• _WHAT THE TASK REQUIRES_
Without the pictures, copy the entries below word for word.

• _THE INPUT_
━━━━━━━━━━
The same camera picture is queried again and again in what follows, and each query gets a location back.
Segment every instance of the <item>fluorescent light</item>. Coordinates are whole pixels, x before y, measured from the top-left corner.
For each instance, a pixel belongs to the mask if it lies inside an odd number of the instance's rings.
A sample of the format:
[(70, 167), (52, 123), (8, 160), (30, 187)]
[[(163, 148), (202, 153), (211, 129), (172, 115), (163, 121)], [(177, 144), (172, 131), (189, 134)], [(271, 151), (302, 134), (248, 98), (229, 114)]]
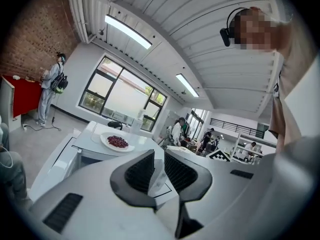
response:
[(136, 40), (140, 45), (142, 45), (144, 48), (149, 49), (152, 46), (152, 43), (150, 43), (147, 39), (145, 39), (142, 35), (137, 33), (134, 29), (129, 27), (128, 25), (124, 24), (120, 20), (110, 16), (106, 15), (104, 18), (104, 21), (118, 30), (122, 31), (123, 33), (127, 34), (132, 39)]
[(187, 81), (183, 74), (177, 74), (176, 78), (178, 78), (180, 82), (189, 90), (193, 97), (199, 97), (198, 93), (195, 91), (195, 89), (193, 89), (193, 87), (190, 85), (190, 83)]

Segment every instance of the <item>backpack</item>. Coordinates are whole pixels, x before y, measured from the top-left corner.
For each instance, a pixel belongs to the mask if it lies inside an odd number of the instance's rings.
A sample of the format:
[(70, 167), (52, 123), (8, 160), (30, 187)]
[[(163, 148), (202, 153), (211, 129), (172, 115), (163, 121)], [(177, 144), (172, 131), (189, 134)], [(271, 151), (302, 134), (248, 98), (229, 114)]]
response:
[(61, 69), (60, 63), (57, 64), (59, 66), (59, 74), (51, 82), (50, 87), (56, 94), (62, 94), (68, 85), (68, 77), (64, 74), (64, 70)]

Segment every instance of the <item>railing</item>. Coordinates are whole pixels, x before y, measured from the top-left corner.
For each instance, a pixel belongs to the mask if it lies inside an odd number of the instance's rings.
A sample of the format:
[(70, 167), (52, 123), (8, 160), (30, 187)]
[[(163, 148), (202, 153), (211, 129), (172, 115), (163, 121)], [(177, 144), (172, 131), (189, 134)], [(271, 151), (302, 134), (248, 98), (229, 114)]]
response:
[(243, 134), (253, 135), (253, 136), (256, 136), (261, 139), (263, 139), (265, 136), (264, 131), (252, 129), (252, 128), (245, 127), (245, 126), (238, 125), (238, 124), (231, 123), (231, 122), (221, 121), (221, 120), (214, 119), (214, 118), (211, 118), (210, 125), (217, 126), (217, 127), (220, 127), (220, 128), (223, 128), (223, 129), (226, 129), (229, 131), (233, 131), (236, 133), (242, 132)]

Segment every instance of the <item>shoe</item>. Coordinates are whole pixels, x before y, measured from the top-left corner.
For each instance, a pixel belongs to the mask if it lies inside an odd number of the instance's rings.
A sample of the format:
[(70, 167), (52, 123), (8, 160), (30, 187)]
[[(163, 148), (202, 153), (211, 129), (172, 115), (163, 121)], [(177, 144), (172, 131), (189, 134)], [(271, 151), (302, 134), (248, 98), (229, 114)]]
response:
[(46, 127), (46, 124), (44, 122), (37, 121), (36, 124), (41, 127)]

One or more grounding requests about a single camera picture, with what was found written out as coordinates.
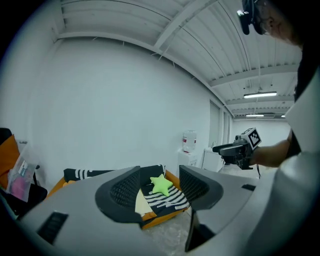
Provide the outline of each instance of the ceiling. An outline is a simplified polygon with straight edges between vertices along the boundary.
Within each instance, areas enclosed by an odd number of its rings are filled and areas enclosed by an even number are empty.
[[[235,119],[294,103],[301,51],[270,36],[244,35],[241,0],[60,0],[58,38],[103,37],[165,57],[208,87]],[[276,91],[277,96],[244,99]]]

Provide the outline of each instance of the green star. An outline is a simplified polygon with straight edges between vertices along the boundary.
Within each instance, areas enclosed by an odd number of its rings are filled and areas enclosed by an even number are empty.
[[[160,192],[167,197],[169,196],[168,188],[170,188],[173,183],[167,180],[163,174],[161,174],[159,177],[150,177],[150,180],[154,184],[152,193]]]

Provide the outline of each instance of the black slot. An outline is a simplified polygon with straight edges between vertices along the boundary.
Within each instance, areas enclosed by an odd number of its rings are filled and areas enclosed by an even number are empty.
[[[68,214],[53,212],[38,230],[38,235],[53,244],[67,218]]]
[[[199,223],[197,213],[192,210],[189,235],[184,248],[185,252],[187,253],[197,248],[214,236],[215,234],[206,225]]]
[[[250,190],[250,191],[254,191],[256,186],[254,185],[250,185],[250,184],[244,184],[241,188],[245,189],[245,190]]]

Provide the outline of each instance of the plastic bag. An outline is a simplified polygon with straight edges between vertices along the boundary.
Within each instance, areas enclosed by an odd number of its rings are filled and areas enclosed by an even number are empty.
[[[38,163],[38,157],[33,152],[32,147],[27,143],[20,152],[20,156],[13,169],[11,169],[8,174],[6,192],[27,202],[31,182]]]

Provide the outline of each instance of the fluorescent light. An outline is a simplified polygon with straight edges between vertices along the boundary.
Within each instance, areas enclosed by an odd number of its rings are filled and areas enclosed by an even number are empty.
[[[265,115],[264,114],[246,114],[245,115],[247,118],[262,118]]]
[[[270,96],[277,96],[277,92],[271,91],[271,92],[251,93],[251,94],[245,94],[243,97],[245,99],[249,99],[249,98],[270,97]]]

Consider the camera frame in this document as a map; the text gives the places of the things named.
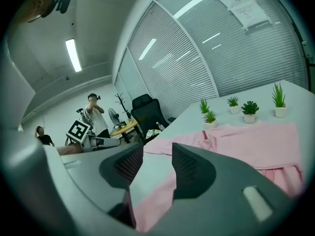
━━━━━━━━━━
• _SOLUTION TO THE PROBLEM_
The same camera picture is queried again and again in what follows, and each query gets a location back.
Segment every instance of the <item>fluorescent light</item>. Coordinates are whole pixels, x before y, measured from the top-left corner.
For each instance, a pixel belongs to the mask if it lies inside an odd number of the instance's rings.
A sample of the format:
[(70, 167), (52, 123), (8, 160), (30, 187)]
[[(163, 148), (202, 153), (211, 129), (172, 115), (163, 121)], [(177, 144), (172, 131), (189, 134)], [(271, 151), (302, 134), (248, 98), (229, 114)]]
response:
[(136, 40), (140, 45), (142, 45), (144, 48), (149, 49), (152, 46), (152, 43), (150, 43), (147, 39), (145, 39), (142, 35), (137, 33), (134, 29), (129, 27), (128, 25), (124, 24), (120, 20), (110, 16), (106, 15), (104, 18), (104, 21), (118, 30), (122, 31), (123, 33), (127, 34), (132, 39)]
[(187, 81), (183, 74), (177, 74), (176, 78), (178, 78), (180, 82), (189, 90), (193, 97), (199, 97), (198, 93), (195, 91), (195, 89), (193, 89), (193, 87), (190, 85), (190, 83)]

Segment every instance of the <item>backpack</item>. Coordinates are whole pixels, x before y, measured from the top-left corner.
For each instance, a pixel belongs to the mask if it lies inside an odd number of the instance's rings.
A sample of the format:
[(70, 167), (52, 123), (8, 160), (30, 187)]
[[(163, 148), (202, 153), (211, 129), (172, 115), (163, 121)], [(177, 144), (172, 131), (189, 134)], [(271, 151), (302, 134), (248, 98), (229, 114)]]
response:
[(61, 69), (60, 63), (57, 64), (59, 66), (59, 74), (51, 82), (50, 87), (56, 94), (62, 94), (68, 85), (68, 77), (64, 74), (64, 70)]

Segment every instance of the <item>railing</item>. Coordinates are whole pixels, x before y, measured from the top-left corner.
For each instance, a pixel belongs to the mask if it lies inside an odd number of the instance's rings.
A sample of the format:
[(70, 167), (52, 123), (8, 160), (30, 187)]
[[(163, 148), (202, 153), (211, 129), (172, 115), (163, 121)], [(177, 144), (172, 131), (189, 134)], [(271, 151), (302, 134), (248, 98), (229, 114)]]
response:
[(243, 134), (253, 135), (253, 136), (256, 136), (261, 139), (263, 139), (265, 136), (264, 131), (252, 129), (252, 128), (245, 127), (245, 126), (238, 125), (238, 124), (231, 123), (231, 122), (221, 121), (221, 120), (214, 119), (214, 118), (211, 118), (210, 125), (217, 126), (217, 127), (220, 127), (220, 128), (223, 128), (223, 129), (226, 129), (229, 131), (233, 131), (236, 133), (242, 132)]

Segment every instance of the <item>shoe</item>. Coordinates are whole pixels, x before y, measured from the top-left corner.
For each instance, a pixel belongs to the mask if it lies inside an odd number of the instance's rings.
A sample of the format:
[(70, 167), (52, 123), (8, 160), (30, 187)]
[[(163, 148), (202, 153), (211, 129), (172, 115), (163, 121)], [(177, 144), (172, 131), (189, 134)], [(271, 151), (302, 134), (248, 98), (229, 114)]]
response:
[(46, 127), (46, 124), (44, 122), (37, 121), (36, 124), (41, 127)]

One or more grounding requests about a single camera picture, with what was found written out as coordinates.
Provide the outline of each instance of the ceiling. An outline is a simplified polygon with straight edges between vertices along the boundary.
Within each instance, areas enclosed by an odd number of its rings are filled and areas enclosed by an even number are empty.
[[[235,119],[294,103],[301,51],[270,36],[244,35],[241,0],[60,0],[58,38],[103,37],[165,57],[208,87]],[[276,91],[277,96],[244,99]]]

Provide the outline of each instance of the green star. An outline is a simplified polygon with straight edges between vertices along the boundary.
Within each instance, areas enclosed by an odd number of its rings are filled and areas enclosed by an even number are empty.
[[[160,192],[167,197],[169,196],[168,188],[170,188],[173,183],[167,180],[163,174],[161,174],[159,177],[150,177],[150,180],[154,184],[152,193]]]

Provide the outline of each instance of the black slot. An outline is a simplified polygon with straight edges between vertices along the boundary.
Within each instance, areas enclosed by an odd number of its rings are filled and areas enclosed by an even number are empty.
[[[68,214],[53,212],[38,230],[38,235],[53,244],[67,218]]]
[[[199,223],[197,213],[192,210],[189,235],[184,248],[185,252],[187,253],[197,248],[214,236],[215,234],[206,225]]]
[[[250,190],[250,191],[254,191],[256,186],[254,185],[250,185],[250,184],[244,184],[241,188],[245,189],[245,190]]]

Provide the outline of each instance of the plastic bag. An outline is a simplified polygon with straight edges between vertices along the boundary.
Within each instance, areas enclosed by an odd number of its rings are filled and areas enclosed by an even number are empty.
[[[38,163],[38,157],[33,152],[32,147],[27,143],[20,152],[20,156],[13,169],[11,169],[8,174],[6,192],[27,202],[31,182]]]

Provide the outline of each instance of the fluorescent light. An outline is a simplified polygon with straight edges between vertices along the boundary.
Within each instance, areas enclosed by an odd number of its rings are filled and areas enclosed by an even number are empty.
[[[265,115],[264,114],[246,114],[245,115],[247,118],[262,118]]]
[[[270,96],[277,96],[277,92],[271,91],[271,92],[251,93],[251,94],[245,94],[243,97],[245,99],[249,99],[249,98],[270,97]]]

Consider the camera frame in this document as a map; the text gives the places of the things named.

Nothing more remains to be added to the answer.